*Data supplied*
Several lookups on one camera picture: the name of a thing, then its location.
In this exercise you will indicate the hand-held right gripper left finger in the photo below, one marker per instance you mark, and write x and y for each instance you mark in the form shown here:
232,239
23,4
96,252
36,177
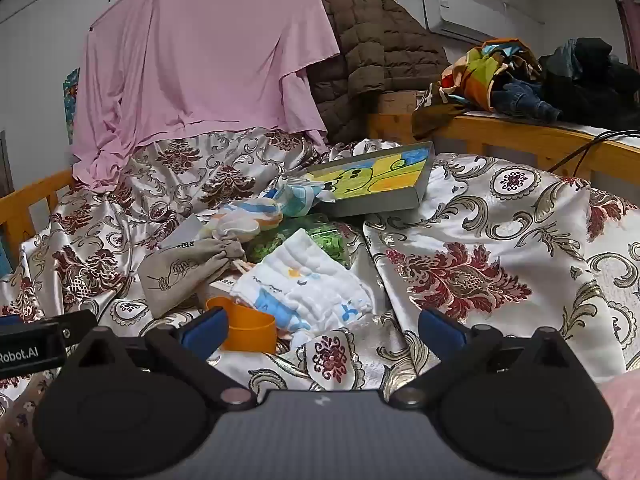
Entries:
202,332

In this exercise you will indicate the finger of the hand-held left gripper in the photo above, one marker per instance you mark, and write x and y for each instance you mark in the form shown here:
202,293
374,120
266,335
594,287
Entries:
75,325

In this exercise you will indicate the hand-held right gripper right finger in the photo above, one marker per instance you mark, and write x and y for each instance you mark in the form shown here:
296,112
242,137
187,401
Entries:
440,332

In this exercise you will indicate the white printed gauze towel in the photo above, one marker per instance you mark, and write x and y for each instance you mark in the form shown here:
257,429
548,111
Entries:
295,280

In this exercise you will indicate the striped cloth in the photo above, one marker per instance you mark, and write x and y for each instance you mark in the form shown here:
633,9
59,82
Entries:
245,217

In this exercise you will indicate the blue face mask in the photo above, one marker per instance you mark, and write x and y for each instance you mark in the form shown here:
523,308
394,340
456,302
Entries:
300,197

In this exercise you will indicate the grey box with painted bottom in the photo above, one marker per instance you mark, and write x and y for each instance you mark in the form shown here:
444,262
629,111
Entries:
380,175

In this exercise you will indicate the small orange white packet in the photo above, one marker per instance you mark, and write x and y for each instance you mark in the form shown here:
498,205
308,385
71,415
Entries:
225,287

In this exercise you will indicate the white paper card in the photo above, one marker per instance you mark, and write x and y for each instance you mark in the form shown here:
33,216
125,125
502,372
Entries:
185,234

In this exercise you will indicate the floral satin blanket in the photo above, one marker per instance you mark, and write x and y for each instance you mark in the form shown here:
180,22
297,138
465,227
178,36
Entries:
475,220

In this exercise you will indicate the bag of green bits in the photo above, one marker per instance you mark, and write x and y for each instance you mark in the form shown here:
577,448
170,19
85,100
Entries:
325,240

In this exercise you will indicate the brown cloth with white print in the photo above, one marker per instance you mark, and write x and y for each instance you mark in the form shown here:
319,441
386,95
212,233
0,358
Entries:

*Activity*
In your copy, repeat the records above exactly and include no images.

*Answer section*
Several lookups on one camera picture: the name of a thing, then its location.
In this exercise you will indicate the hand-held right gripper left finger in the photo below, one marker per instance you mark, and write x and y for each instance you mark in the form shown here:
232,239
23,4
96,252
36,177
Entries:
202,332

In this exercise you will indicate the finger of the hand-held left gripper in the photo above, one marker per instance you mark, and write x and y for each instance you mark in the form shown here:
202,293
374,120
266,335
594,287
Entries:
75,325

In this exercise you will indicate the hand-held right gripper right finger in the photo above, one marker per instance you mark, and write x and y for each instance you mark in the form shown here:
296,112
242,137
187,401
Entries:
440,332

In this exercise you will indicate the white printed gauze towel in the photo above, one marker per instance you mark, and write x and y for each instance you mark in the form shown here:
257,429
548,111
Entries:
295,280

In this exercise you will indicate the striped cloth in the photo above, one marker per instance you mark, and write x and y for each instance you mark in the form shown here:
633,9
59,82
Entries:
245,217

In this exercise you will indicate the blue face mask in the photo above, one marker per instance you mark, and write x and y for each instance you mark in the form shown here:
523,308
394,340
456,302
Entries:
300,197

In this exercise you will indicate the grey box with painted bottom in the photo above, one marker per instance you mark, and write x and y for each instance you mark in the form shown here:
444,262
629,111
Entries:
380,175

In this exercise you will indicate the small orange white packet in the photo above, one marker per instance you mark, and write x and y for each instance you mark in the form shown here:
498,205
308,385
71,415
Entries:
225,287

In this exercise you will indicate the white paper card in the photo above, one marker per instance you mark, and write x and y for each instance you mark in the form shown here:
33,216
125,125
502,372
Entries:
185,234

In this exercise you will indicate the floral satin blanket in the photo above, one marker per instance you mark, and write x and y for each instance you mark in the form shown here:
180,22
297,138
465,227
178,36
Entries:
475,220

In this exercise you will indicate the bag of green bits in the photo above, one marker per instance you mark, and write x and y for each instance you mark in the form shown here:
577,448
170,19
85,100
Entries:
325,240

In this exercise you will indicate the brown cloth with white print in the photo above, one marker per instance you mark, and write x and y for each instance you mark in the form shown here:
319,441
386,95
212,233
0,358
Entries:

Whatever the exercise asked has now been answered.